L’échéance approche et Raphaël Glucksmann, eurodéputé, a fixé un délai de trois mois pour décider de sa candidature à la présidentielle de 2027. Au programme : un tour de France pour rassembler les forces autour d'une unique candidature de la gauche non mélenchoniste. Lors d'une interview sur TF1, il a déclaré : « Je me donne trois mois pour proposer un nouveau contrat patriotique et réunir ma famille politique ». Glucksmann se veut clair : il ne sera pas un simple candidat de plus sur la scène politique française.
Son ambition est soutenue par des sondages indiquant qu'il est parmi les favoris du mouvement social-démocrate, avec environ 11 % des intentions de vote. Pour lui, il est crucial de rassembler tous les acteurs de la gauche : « Une seule candidature est nécessaire pour contrer l'extrême droite », a-t-il affirmé, soulignant l'importance de l'opposition lors des prochaines élections. Ses propos ont été pris en compte par des experts, tel que le politologue Nicolas Cussac, qui précise que « sans unité, la gauche risque encore de se diviser face aux défis qui l'attendent ».
Vers une candidature unifiée
Glucksmann espère mettre de côté l'idée de primaires, défendue par certains leaders sociaux-démocrates, et unir les forces tout en ayant conscience de la concurrence qu'il doit affronter. Avec Jean-Luc Mélenchon crédité de 16 % des intentions de vote, sa tâche ne sera pas facile. « Mélenchon est un agent électoral de l'extrême droite », a-t-il déclaré, précisant qu’il perdrait en seconde ronde face à Marine Le Pen ou Jordan Bardella.

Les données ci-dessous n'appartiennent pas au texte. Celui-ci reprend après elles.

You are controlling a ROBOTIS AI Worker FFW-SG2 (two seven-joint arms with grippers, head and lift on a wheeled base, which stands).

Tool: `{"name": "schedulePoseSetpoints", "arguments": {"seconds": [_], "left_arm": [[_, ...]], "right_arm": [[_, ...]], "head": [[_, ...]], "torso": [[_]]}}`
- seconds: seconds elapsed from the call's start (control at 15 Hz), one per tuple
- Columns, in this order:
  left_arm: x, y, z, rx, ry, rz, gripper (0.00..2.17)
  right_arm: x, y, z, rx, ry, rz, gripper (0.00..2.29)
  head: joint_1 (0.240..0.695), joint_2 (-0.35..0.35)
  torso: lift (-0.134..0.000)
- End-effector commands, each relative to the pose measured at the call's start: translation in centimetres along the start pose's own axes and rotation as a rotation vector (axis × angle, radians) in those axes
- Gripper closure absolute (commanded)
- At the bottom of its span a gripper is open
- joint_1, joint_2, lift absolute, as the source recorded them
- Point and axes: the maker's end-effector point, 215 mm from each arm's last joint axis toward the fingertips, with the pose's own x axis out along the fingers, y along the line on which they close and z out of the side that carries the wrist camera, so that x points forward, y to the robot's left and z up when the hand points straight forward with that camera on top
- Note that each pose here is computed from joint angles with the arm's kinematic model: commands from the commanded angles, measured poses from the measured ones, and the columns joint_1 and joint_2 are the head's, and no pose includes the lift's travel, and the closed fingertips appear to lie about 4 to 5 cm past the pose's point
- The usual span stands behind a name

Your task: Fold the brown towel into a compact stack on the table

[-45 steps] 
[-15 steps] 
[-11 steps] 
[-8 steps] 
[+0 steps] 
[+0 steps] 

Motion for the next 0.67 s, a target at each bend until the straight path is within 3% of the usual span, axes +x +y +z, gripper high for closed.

Le député organise son premier grand meeting le **13 juin** à Aubervilliers pour vivre un moment fort de convivialité et d'échange. À cette occasion, il présentera son nouveau livre *Nous avons encore envie*, attendu pour jeudi.
Un nouveau contrat patriotique
Glucksmann propose plusieurs axes de campagne, dont l'instauration d'un service civique obligatoire de dix mois et une convention citoyenne sur l’immigration. « Il est important de redonner aux Français la maîtrise de leur destin », a-t-il insisté. Il ambitionne également de faire de la sécurité un axe central de son programme, cherchant à pragmatiser le débat. Cela dit, son approche n'est pas sans controverse, notamment à cause de ses propositions jugées imprécises par ses rivaux.
« Je ne parle pas ici de la gauche à la gauche, mais de la France aux Français », a-t-il déclaré lors de son intervention, provoquant des réactions partagées au sein de son propre camp.
Évoqué comme un futur candidat sérieux, Glucksmann fait face aux critiques, souvent jugé trop déconnecté des préoccupations des Français. En réponse à des accusations de parisianisme, il a affirmé vouloir tendre la main à « la France des pavillons » et s’engage à défendre l’éducation publique en augmentant le salaire des enseignants.
En conclusion, alors que le paysage politique évolue rapidement et que la gauche cherche sa voie, Raphaël Glucksmann entre dans une phase cruciale de réflexion et de mobilisation. Ses ambitions pour 2027 pourraient redéfinir l'orientation future de la gauche française.